__EXERCISE OBJECTIVE__:
Out of the material that follows, write out exactly the lines from the line with "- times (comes" to the line with "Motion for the", both ends included, and no others.

__INFORMATION PROVIDED__:
******

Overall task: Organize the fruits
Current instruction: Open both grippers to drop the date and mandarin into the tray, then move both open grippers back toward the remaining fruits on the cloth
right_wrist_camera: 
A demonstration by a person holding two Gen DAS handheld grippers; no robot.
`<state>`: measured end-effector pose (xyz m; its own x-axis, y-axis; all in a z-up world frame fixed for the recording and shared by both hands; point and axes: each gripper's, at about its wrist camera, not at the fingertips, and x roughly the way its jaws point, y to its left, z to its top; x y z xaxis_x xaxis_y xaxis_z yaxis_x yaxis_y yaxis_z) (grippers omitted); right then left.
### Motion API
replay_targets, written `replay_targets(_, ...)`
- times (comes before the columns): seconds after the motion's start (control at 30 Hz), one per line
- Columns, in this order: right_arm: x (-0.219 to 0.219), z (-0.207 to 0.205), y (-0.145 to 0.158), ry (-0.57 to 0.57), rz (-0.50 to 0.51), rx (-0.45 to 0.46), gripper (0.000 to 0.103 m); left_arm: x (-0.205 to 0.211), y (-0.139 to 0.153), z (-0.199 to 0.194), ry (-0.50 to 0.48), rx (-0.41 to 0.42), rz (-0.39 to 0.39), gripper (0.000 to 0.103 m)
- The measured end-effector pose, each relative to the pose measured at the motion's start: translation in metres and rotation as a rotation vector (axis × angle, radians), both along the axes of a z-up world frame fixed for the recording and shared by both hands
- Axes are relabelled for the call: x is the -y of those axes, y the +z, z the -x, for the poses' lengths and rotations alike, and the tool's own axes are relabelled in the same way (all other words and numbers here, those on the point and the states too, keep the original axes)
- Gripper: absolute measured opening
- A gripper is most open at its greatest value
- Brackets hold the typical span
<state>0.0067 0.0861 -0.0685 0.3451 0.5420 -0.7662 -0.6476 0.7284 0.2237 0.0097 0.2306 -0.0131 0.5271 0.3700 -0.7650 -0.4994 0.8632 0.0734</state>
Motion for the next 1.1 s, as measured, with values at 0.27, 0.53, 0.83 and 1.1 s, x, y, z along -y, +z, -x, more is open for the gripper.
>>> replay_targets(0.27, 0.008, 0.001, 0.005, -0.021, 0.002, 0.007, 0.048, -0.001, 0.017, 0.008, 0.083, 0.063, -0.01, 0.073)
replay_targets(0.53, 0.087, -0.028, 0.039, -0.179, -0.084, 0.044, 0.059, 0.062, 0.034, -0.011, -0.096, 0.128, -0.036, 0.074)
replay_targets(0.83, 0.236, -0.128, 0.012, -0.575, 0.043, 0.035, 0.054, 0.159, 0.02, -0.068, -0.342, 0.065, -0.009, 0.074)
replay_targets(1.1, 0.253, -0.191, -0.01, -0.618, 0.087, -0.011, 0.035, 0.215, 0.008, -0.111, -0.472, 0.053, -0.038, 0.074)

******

__ANSWER FOR THIS EXERCISE__:
- times (comes before the columns): seconds after the motion's start (control at 30 Hz), one per line
- Columns, in this order: right_arm: x (-0.219 to 0.219), z (-0.207 to 0.205), y (-0.145 to 0.158), ry (-0.57 to 0.57), rz (-0.50 to 0.51), rx (-0.45 to 0.46), gripper (0.000 to 0.103 m); left_arm: x (-0.205 to 0.211), y (-0.139 to 0.153), z (-0.199 to 0.194), ry (-0.50 to 0.48), rx (-0.41 to 0.42), rz (-0.39 to 0.39), gripper (0.000 to 0.103 m)
- The measured end-effector pose, each relative to the pose measured at the motion's start: translation in metres and rotation as a rotation vector (axis × angle, radians), both along the axes of a z-up world frame fixed for the recording and shared by both hands
- Axes are relabelled for the call: x is the -y of those axes, y the +z, z the -x, for the poses' lengths and rotations alike, and the tool's own axes are relabelled in the same way (all other words and numbers here, those on the point and the states too, keep the original axes)
- Gripper: absolute measured opening
- A gripper is most open at its greatest value
- Brackets hold the typical span
<state>0.0067 0.0861 -0.0685 0.3451 0.5420 -0.7662 -0.6476 0.7284 0.2237 0.0097 0.2306 -0.0131 0.5271 0.3700 -0.7650 -0.4994 0.8632 0.0734</state>
Motion for the next 1.1 s, as measured, with values at 0.27, 0.53, 0.83 and 1.1 s, x, y, z along -y, +z, -x, more is open for the gripper.

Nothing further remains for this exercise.